I don't mind not being able to use it, as I can live without it, but what I'm curious about is, what exactly are DLSS/FSR technologies, and what are they used for?

DLSS and FSR are basically the same technology, only different ways of executing it. What it basically does is rendering each frame at a lower than the selected resolution, thus helping your GPU pump more frames out and artificially upscaling them to that said resolution. Will try to describe it as simple as possible - if you select 1440p resolution, then DLSS/FSR will make your GPU render at 1080p (could be lower or higher depending on the settings you chose), which will produce more frames then if it had to render at 1440p. Then what it does is basically resizing each and every frame to your selected 1440p resolution. Buy if you ever resized an image in MS Paint, you know how bad the quality gets. To get around that, the technology adds algorithms which try to guess what the missing pixels might looks like and adds them to produce your final image with minimal to noticeable loss of quality (again depending on the settings).

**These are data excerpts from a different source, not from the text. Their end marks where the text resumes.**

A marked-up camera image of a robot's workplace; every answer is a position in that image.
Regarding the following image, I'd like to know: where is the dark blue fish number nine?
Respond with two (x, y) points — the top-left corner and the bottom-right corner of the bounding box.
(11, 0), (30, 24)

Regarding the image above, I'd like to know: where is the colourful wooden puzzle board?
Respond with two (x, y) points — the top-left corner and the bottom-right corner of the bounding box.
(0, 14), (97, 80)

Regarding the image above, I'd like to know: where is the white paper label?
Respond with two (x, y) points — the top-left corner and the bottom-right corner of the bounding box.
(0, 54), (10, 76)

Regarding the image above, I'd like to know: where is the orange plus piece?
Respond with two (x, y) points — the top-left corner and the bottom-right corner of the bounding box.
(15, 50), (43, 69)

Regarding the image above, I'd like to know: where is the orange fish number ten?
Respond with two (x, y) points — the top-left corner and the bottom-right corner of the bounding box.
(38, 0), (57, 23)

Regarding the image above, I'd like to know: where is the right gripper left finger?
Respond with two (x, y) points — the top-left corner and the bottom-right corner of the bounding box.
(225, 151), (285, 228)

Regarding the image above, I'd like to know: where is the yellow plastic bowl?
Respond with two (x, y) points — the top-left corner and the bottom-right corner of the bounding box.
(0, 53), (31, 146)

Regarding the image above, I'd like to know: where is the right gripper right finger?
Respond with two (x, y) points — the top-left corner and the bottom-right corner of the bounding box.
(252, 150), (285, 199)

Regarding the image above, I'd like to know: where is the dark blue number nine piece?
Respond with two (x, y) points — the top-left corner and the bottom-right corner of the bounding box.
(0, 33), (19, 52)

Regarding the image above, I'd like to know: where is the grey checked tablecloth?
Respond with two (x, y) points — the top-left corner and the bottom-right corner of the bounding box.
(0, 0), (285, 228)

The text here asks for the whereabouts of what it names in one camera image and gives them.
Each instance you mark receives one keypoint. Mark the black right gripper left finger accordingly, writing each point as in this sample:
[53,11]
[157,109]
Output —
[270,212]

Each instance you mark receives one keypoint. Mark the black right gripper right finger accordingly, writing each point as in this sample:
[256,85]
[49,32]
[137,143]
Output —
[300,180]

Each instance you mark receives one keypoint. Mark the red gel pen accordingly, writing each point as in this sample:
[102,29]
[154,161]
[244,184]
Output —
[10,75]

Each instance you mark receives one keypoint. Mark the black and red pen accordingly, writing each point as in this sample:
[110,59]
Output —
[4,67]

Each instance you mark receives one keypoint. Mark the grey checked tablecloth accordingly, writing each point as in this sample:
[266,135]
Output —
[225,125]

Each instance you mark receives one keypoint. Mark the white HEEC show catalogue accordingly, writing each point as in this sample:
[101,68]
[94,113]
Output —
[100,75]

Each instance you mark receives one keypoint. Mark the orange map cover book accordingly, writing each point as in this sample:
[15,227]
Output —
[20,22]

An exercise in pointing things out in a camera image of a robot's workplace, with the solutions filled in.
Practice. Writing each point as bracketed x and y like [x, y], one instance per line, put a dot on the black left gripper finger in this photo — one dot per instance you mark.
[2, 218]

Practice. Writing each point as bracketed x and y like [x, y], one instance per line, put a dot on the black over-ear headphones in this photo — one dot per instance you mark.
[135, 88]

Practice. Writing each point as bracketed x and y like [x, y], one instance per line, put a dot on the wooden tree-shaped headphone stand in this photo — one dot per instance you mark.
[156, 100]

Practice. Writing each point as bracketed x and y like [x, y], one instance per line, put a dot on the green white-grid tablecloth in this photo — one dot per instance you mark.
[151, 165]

DLSS is Nvidia's way of doing it with deep learning (AI), FSR is AMD's way with pure human power via trial and error and open source. Recently Nvidia got criticized  because their latest DLSS 3.0 adds one more additional "fake" frame in between you 2 actually rendered frames to produce higher average FPS scores, but the side effect of that was incredibly high latency and sluggish feel to every game that uses it. In simple words - you see above 100fps average on the screen, but it feels like you are playing at 30 or less FPS. 

Nvidia wanted that technology to be available only on their RTX 3000 and above series of GPUs, but i guess they didn't expect AMD to go all out with FSR and provide support all the way back to the GTX 10 series. Now instead of playing at 60-80 FPS in games with my GTX 1070, i get 100-140 FPS average with minimal downsides. This is the only thing that still keeps people from buying the insanely overpriced RTX 3000/4000 GPUs... Except of course for the people who have no idea about that and pour $500+ into an RTX 3060.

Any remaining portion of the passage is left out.